Tile-Based Strategy Rules¶

When a rendering stack chooses a tile-based strategy under canonical v0.4, the following rules apply:

architectural tiles remain general-purpose intermediate-state storage first, not an ISA-level promise of one fixed screen-space tiling scheme,
screen-space tiling is a higher-level rendering strategy built on top of the existing tile register, StateTile, and TMA model,
tile-based execution must still be represented as explicit lowered block work, not as a hidden pipeline mode inside the kernel or command processor.

Early Bring-up Shape¶

The canonical early tile-based bring-up shape is:

BCC-led software logic builds tile lists or equivalent binning structures.
VEC kernels execute programmable tile-local shading or related parallel-loop work.
explicit TMA or .brg visible writeback resolves tile results to global memory.

This staged shape is a bring-up baseline, not a final performance commitment. Later migration of hot paths into VEC kernels or hardened tiler, raster, or ROP-like engines is allowed only if the same explicit block-stream visibility is preserved.

What Is Fixed¶

For tile-based rendering under v0.4, these points are now frozen:

tiles are the canonical inter-engine handoff and working-set carrier,
early binning ownership may remain in BCC software scaffolding,
programmable tile-local rendering work remains valid on VEC,
final memory visibility still occurs only through architecturally visible movement and writeback operations.

What Remains Deferred¶

Canonical v0.4 still does not freeze:

exact screen-space tile dimensions,
the final long-term ownership of binning,
exact render-pass or subpass flush policy for every workload,
MSAA, compression, or advanced depth-format staging beyond the current explicit rendering profile.

Secondary Command Buffers¶

Canonical v0.4 bring-up does not define a separate on-device interpreter for secondary command buffers.

Secondary command buffers MUST be flattened, inlined, or otherwise resolved by software before final queue submission.
The submitted block stream MAY retain references to reusable immutable state bundles, but it MUST NOT depend on the kernel or command processor to execute a nested Vulkan command-buffer graph.
Multi-threaded recording is a user-mode construction problem.
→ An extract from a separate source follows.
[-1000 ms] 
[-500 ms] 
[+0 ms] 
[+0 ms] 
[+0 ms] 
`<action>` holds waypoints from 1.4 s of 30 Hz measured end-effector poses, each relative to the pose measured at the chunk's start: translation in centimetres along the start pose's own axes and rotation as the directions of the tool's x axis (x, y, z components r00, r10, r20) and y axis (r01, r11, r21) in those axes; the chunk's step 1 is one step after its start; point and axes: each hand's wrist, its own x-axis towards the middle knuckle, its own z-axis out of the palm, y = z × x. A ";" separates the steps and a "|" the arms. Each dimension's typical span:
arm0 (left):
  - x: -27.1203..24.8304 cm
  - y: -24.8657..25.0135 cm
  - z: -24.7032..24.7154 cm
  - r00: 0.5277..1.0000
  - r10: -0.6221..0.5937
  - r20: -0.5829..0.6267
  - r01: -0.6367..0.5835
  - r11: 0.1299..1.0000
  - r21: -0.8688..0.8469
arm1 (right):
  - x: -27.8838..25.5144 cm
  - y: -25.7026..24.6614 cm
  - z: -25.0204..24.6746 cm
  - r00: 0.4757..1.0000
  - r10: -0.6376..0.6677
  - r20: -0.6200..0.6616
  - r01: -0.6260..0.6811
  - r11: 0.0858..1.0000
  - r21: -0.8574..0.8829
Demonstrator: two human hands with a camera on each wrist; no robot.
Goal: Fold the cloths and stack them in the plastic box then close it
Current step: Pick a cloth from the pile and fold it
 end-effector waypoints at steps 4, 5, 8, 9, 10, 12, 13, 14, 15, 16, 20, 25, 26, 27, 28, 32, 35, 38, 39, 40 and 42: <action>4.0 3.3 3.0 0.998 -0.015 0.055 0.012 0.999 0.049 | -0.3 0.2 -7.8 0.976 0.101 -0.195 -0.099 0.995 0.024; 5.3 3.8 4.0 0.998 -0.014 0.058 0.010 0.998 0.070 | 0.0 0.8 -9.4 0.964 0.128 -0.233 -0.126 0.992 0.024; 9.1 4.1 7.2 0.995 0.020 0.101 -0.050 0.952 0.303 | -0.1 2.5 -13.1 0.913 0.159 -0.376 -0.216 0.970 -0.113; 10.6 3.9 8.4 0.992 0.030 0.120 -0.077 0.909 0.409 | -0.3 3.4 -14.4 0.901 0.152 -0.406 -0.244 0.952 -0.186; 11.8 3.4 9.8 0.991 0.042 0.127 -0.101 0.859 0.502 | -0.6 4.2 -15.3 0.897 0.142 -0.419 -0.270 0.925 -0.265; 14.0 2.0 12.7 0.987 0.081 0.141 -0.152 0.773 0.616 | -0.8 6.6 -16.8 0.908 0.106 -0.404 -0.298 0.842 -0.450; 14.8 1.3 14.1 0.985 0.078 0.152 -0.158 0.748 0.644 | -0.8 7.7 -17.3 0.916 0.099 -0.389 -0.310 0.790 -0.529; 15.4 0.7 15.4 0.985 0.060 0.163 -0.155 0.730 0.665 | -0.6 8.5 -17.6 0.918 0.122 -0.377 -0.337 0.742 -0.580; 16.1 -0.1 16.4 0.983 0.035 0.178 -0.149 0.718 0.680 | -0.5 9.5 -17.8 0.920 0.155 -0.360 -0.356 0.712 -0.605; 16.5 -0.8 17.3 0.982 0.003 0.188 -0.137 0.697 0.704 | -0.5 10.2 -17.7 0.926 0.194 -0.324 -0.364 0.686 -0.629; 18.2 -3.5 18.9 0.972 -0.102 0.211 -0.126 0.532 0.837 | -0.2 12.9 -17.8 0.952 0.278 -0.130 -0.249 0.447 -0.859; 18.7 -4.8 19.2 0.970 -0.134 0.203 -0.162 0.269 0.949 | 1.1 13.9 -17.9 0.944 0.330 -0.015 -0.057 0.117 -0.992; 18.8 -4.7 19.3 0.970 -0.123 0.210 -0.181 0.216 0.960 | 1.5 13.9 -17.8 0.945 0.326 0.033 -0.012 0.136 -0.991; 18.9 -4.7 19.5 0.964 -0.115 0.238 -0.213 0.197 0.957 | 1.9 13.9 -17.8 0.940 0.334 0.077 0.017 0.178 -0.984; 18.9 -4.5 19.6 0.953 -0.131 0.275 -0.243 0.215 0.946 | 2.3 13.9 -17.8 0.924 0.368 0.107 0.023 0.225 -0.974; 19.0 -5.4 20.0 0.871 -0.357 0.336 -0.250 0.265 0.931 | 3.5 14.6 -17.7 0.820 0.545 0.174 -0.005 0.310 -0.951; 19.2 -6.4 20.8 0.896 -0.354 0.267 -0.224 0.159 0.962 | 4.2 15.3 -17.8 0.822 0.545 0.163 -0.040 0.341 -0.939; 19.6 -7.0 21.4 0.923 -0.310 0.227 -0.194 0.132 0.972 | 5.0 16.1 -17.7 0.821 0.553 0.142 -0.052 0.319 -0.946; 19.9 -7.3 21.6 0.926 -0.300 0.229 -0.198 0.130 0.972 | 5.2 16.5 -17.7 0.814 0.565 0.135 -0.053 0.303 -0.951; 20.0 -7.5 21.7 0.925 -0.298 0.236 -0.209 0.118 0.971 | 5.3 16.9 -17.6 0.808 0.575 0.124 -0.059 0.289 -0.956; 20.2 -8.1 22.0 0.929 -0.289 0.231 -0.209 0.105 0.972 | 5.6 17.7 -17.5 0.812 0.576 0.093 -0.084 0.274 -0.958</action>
The submitted queue payload remains one explicit executable stream per submission.

Synchronization Contract¶

Queue synchronization is expressed at block-stream granularity and inherits the existing Linx block/BID completion model.

Within one queue submission, architectural ordering points MUST be represented by explicit block or engine synchronization in the lowered stream.
A submission-level fence or timeline-semaphore signal MUST become visible only after the terminal required block set for that submission has reached completion under the normal scalar_done && engine_done rule.
A timeline-semaphore or queue wait MUST prevent dependent blocks from becoming eligible until the waited value is satisfied.
The lowered stream MUST make barrier scopes explicit enough that emulator and kernel validation can determine whether memory-domain and execution-domain ordering requirements were preserved.

This contract intentionally maps API synchronization onto existing Linx block completion semantics rather than inventing a second independent retirement model.

What Is Deferred¶

The following topics are intentionally outside the frozen v0.4 command contract and may evolve later without changing the rules above:

exact Mesa directory layout for the eventual Linx Vulkan driver,
presentation-path details for X11, Wayland, or DRM scanout,
compressed command encodings behind software lowering, so long as the kernel submission boundary still exposes explicit executable block streams,
future hardware packet formats that remain a lossless transport for the same canonical block-stream semantics.

Bring-up Implications¶

Bring-up and AVS evidence for rendering-adjacent work SHOULD be captured at the lowered-stream boundary:

emulator traces should show the executed block stream or its direct decoded form,
kernel submission debugging should report block-stream and fence/timeline transitions,
driver/runtime conformance checks should validate that no legacy opaque command language has been reintroduced at the public submission boundary.